期刊
ANTONIE VAN LEEUWENHOEK INTERNATIONAL JOURNAL OF GENERAL AND MOLECULAR MICROBIOLOGY
卷 94, 期 2, 页码 277-287出版社
SPRINGER
DOI: 10.1007/s10482-008-9243-1
关键词
Corynebacterium glutamicum; Lipomannan; mannosyltransferase; PimB '
类别
资金
- Wellcome Trust [081569/Z/06/Z] Funding Source: Wellcome Trust
- MRC [G9901077] Funding Source: UKRI
- Medical Research Council [G9901077] Funding Source: researchfish
- Biotechnology and Biological Sciences Research Council Funding Source: Medline
- Medical Research Council [G9901077] Funding Source: Medline
- Wellcome Trust [081569/Z/06/Z] Funding Source: Medline
The genus Corynebacterium is part of the phylogenetic group nocardioform actinomycetes, which also includes the genus Mycobacterium. Members of this phylogenetic group have a characteristic cell envelope structure, which is dominated by complex lipids and amongst these, lipoglycans are of particular interest. The disruption of NCgl2106 in C. glutamicum resulted in a mutant devoid of monoacylated phosphatidyl-myo-inositol dimannoside (Ac(1)PIM(2)) resulting in the accumulation of Ac(1)PIM(1) and cessation of phosphatidyl-myo-inositol (PI) based lipomannan (Cg-LM, now also termed 'Cg-LM-A') and lipoarabinomannan (Cg-LAM) biosynthesis.
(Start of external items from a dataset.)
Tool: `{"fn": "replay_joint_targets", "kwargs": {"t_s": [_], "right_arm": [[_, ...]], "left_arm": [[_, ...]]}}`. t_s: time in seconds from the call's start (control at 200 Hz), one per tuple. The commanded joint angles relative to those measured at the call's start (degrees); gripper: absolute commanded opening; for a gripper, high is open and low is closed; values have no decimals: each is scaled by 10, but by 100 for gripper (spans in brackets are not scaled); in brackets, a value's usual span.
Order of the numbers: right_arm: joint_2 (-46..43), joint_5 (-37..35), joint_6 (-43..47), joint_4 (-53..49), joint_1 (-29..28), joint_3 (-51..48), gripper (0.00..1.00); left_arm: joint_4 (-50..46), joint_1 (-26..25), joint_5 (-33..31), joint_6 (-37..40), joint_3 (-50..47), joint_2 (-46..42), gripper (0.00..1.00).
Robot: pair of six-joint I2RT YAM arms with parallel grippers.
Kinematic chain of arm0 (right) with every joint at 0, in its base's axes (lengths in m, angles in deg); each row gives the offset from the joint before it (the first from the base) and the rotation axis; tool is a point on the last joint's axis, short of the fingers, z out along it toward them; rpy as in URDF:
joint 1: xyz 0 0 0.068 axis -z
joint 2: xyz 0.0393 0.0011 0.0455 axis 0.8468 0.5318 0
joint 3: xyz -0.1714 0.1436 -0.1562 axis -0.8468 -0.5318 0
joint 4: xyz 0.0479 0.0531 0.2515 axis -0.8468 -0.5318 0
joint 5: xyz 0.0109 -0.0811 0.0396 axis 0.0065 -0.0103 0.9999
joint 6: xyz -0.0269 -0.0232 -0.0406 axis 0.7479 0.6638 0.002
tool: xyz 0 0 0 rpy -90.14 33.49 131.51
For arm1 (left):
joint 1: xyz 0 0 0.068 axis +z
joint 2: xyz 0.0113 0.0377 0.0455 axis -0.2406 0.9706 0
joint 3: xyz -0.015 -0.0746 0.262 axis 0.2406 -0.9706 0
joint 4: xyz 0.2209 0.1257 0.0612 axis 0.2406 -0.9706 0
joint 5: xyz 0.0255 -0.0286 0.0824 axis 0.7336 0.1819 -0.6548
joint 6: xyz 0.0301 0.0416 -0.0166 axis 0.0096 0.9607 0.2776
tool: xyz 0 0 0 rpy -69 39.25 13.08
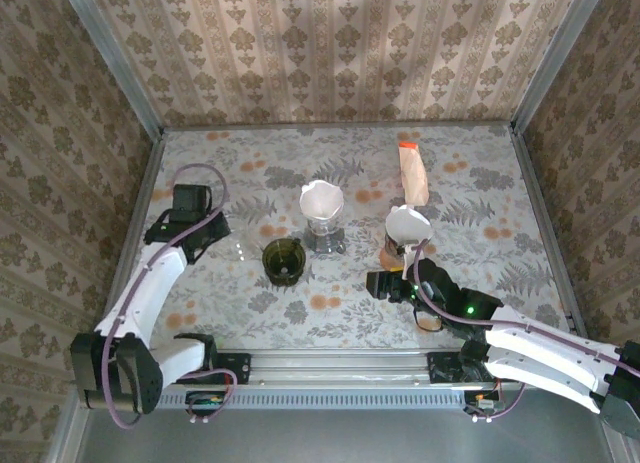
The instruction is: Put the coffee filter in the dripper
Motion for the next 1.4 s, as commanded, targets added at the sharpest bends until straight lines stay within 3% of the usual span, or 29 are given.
{"fn": "replay_joint_targets", "kwargs": {"t_s": [0.0, 0.13, 0.23, 0.555, 0.76, 0.94, 1.105, 1.395], "right_arm": [[-13, -5, 6, 7, 3, -11, 74], [-19, -8, 5, 3, 4, -10, 73], [-29, -13, 6, -11, 3, -7, 73], [-69, -37, 6, -53, 5, 0, 74], [-85, -57, 7, -76, 6, 13, 74], [-85, -72, 7, -91, 6, 26, 74], [-84, -66, 3, -96, 7, 30, 74], [-82, -61, 1, -102, 6, 31, 74]], "left_arm": [[-28, -9, -1, -4, 37, -25, 0], [-38, -21, 28, -6, 45, -56, 0], [-48, -76, 35, -6, 65, -77, 0], [-119, -389, -51, -43, 118, -86, 0], [-13, -527, -38, -72, 56, -11, 0], [133, -546, 30, -37, 25, 97, 0], [198, -526, 44, -10, 1, 121, 0], [205, -500, 70, 2, -34, 119, 0]]}}
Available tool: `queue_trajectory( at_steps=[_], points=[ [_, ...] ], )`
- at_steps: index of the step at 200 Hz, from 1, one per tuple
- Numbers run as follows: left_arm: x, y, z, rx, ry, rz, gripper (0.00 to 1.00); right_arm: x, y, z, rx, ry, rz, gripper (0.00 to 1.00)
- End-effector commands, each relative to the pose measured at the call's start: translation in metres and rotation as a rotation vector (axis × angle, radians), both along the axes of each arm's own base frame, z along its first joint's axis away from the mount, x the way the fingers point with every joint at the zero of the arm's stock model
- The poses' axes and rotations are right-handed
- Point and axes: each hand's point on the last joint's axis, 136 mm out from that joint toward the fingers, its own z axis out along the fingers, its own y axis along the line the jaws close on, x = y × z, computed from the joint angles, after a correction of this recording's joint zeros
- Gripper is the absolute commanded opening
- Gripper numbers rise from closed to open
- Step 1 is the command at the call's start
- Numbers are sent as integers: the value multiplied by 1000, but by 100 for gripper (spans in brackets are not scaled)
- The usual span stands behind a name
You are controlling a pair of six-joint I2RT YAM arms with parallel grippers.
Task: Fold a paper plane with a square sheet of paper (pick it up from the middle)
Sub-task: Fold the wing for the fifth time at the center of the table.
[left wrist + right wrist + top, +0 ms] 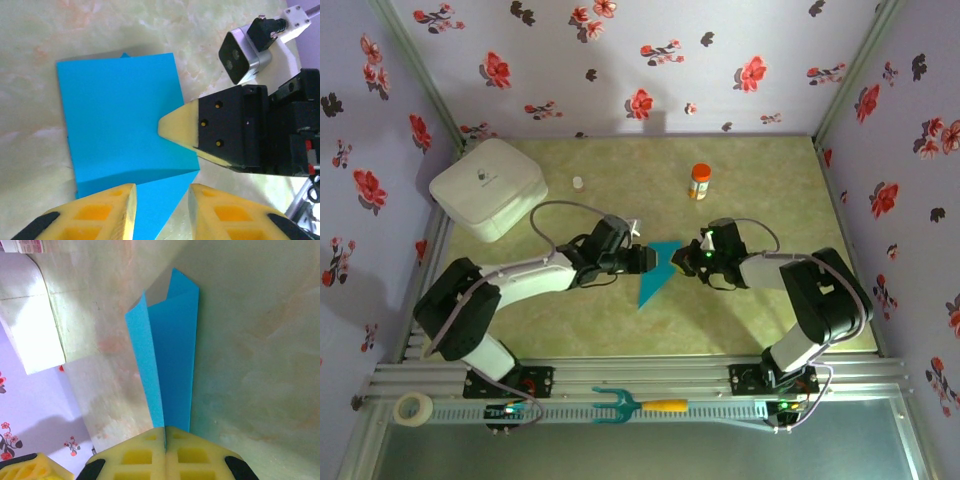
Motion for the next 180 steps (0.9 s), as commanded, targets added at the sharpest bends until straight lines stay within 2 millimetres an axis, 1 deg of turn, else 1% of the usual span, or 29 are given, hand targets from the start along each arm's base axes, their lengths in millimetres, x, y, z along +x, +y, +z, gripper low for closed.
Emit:
queue_trajectory(
  at_steps=[1, 16, 36, 47, 60, 66, 72, 80, 87, 90, 100, 118, 136, 155, 180],
  points=[
    [3, 16, 3, 67, -99, 20, 34, 0, -3, 1, -2, -2, -29, 4],
    [6, 24, 9, 80, -145, 41, 36, 0, -3, 0, -5, 0, -29, 4],
    [8, 37, 17, 120, -207, 60, 46, 0, -3, 0, -5, 2, -33, 4],
    [10, 46, 20, 153, -234, 75, 56, 0, -3, 0, -4, 0, -34, 4],
    [12, 57, 18, 188, -252, 90, 72, 0, -3, 1, -4, 0, -34, 4],
    [13, 61, 16, 202, -257, 88, 76, 0, -3, 0, -6, -1, -35, 4],
    [14, 67, 15, 219, -259, 96, 81, 0, -3, 0, -7, -1, -37, 4],
    [15, 75, 14, 239, -253, 112, 84, 0, -3, 0, -7, 2, -36, 4],
    [15, 82, 13, 257, -242, 120, 97, 0, -3, -1, -8, 1, -36, 4],
    [14, 85, 13, 267, -243, 121, 99, -1, -3, -1, -8, 1, -35, 4],
    [13, 91, 13, 288, -247, 110, 100, -1, -3, -2, -9, 4, -37, 4],
    [9, 92, 15, 254, -259, 96, 100, -2, -2, -3, -7, 4, -36, 4],
    [7, 86, 19, 161, -271, 96, 100, -1, -1, -1, -5, 1, -36, 4],
    [3, 74, 24, 69, -279, 70, 100, -1, 0, -1, -4, 3, -36, 4],
    [1, 61, 28, 17, -301, 56, 93, -1, 0, 0, 0, 2, -37, 4]
  ],
)
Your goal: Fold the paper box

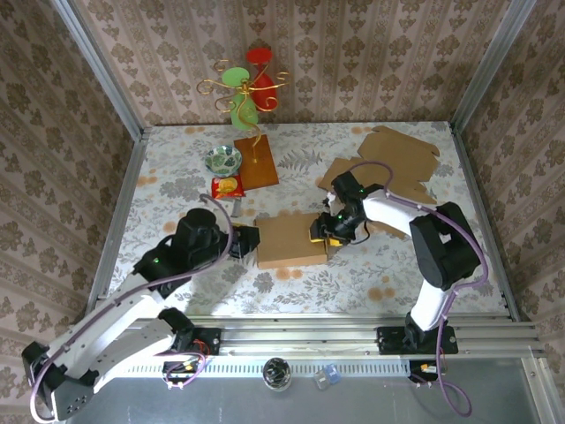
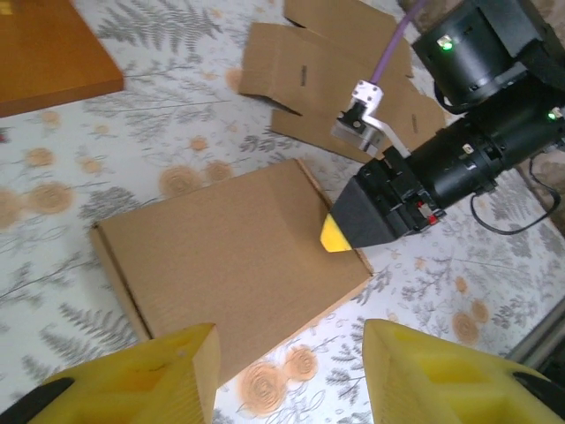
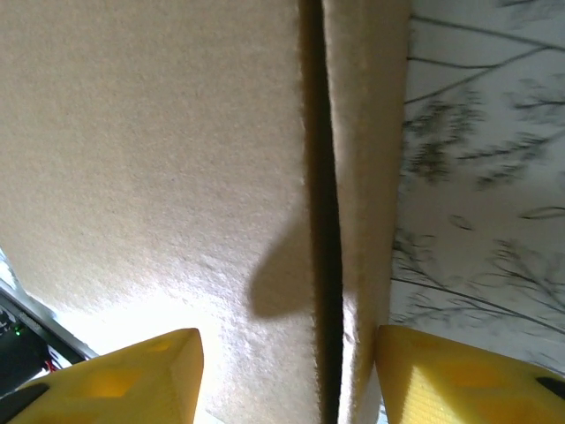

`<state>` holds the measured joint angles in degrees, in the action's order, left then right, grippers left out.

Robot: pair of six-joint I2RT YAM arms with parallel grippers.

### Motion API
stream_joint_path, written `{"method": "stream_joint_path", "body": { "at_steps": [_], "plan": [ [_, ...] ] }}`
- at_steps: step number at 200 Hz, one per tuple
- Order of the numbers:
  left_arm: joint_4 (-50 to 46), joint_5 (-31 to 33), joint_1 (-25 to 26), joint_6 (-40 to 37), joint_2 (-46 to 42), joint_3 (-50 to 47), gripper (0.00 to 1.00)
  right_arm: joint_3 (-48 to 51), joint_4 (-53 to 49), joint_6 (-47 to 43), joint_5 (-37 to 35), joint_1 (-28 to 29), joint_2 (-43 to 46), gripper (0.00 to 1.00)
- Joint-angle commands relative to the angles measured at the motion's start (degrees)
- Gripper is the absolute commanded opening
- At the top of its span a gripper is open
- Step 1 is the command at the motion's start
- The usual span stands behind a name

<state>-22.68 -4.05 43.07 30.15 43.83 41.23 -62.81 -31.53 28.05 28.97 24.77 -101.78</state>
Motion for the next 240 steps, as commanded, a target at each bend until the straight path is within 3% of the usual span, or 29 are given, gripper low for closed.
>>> {"method": "stream_joint_path", "body": {
  "at_steps": [1, 39, 80, 183, 240],
  "plan": [
    [-13.6, 9.26, -0.23, 4.15, -3.85, 1.54, 0.45, -1.48, 4.02, 5.33, -0.35, 2.52, -1.29, 0.53],
    [-24.12, 13.62, -0.04, 6.58, -9.46, 3.53, 0.41, -5.27, 7.81, 11.08, -3.03, 8.63, -4.99, 0.48],
    [-28.26, 16.86, -0.05, 7.64, -15.38, 4.58, 0.41, -10.94, 11.28, 17.21, -6.18, 13.68, -10.29, 0.47],
    [-30.09, 13.37, -0.09, 4.36, -18.66, 7.4, 0.45, -26.88, 15.52, 25.75, -7.4, 22.2, -24.17, 0.44],
    [-28.9, 10.25, -0.26, 1.0, -18.15, 7.2, 0.58, -34.1, 14.87, 27.87, -7.29, 25.13, -29.64, 0.45]
  ]
}}
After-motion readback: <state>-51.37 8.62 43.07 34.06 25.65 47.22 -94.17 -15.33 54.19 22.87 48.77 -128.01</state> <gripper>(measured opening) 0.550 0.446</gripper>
Interestingly, SDS-analysis of the lipoglycan fraction from the mutant revealed the synthesis of a single novel lipoglycan, now termed 'Cg-LM-B'. Further chemical analyses established the lipoglycan possessed an alpha-D-glucopyranosyluronic acid-(1 --> 3)-glycerol (GlcAGroAc(2)) based anchor which was then further glycosylated by 8-22 mannose residues, with Man(12-20)GlcAGroAC(2) molecular species being the most abundant, to form a novel lipomannan structure (Cg-LM-B). The deletion of NCgl2106 in C. glutamicum has now provided a useful strain, in addition with a deletion mutant of NCgl0452 in C. glutamicum for the purification of Cg-LM-A and Cg-LM-B. Interestingly, both Cg-LM species induced a similar production of TNF-alpha by a human macrophage cell line suggesting that the phospho-myo-inositol residue of the PI-anchor does not play a key role in lipoglycan pro-inflammatory activity.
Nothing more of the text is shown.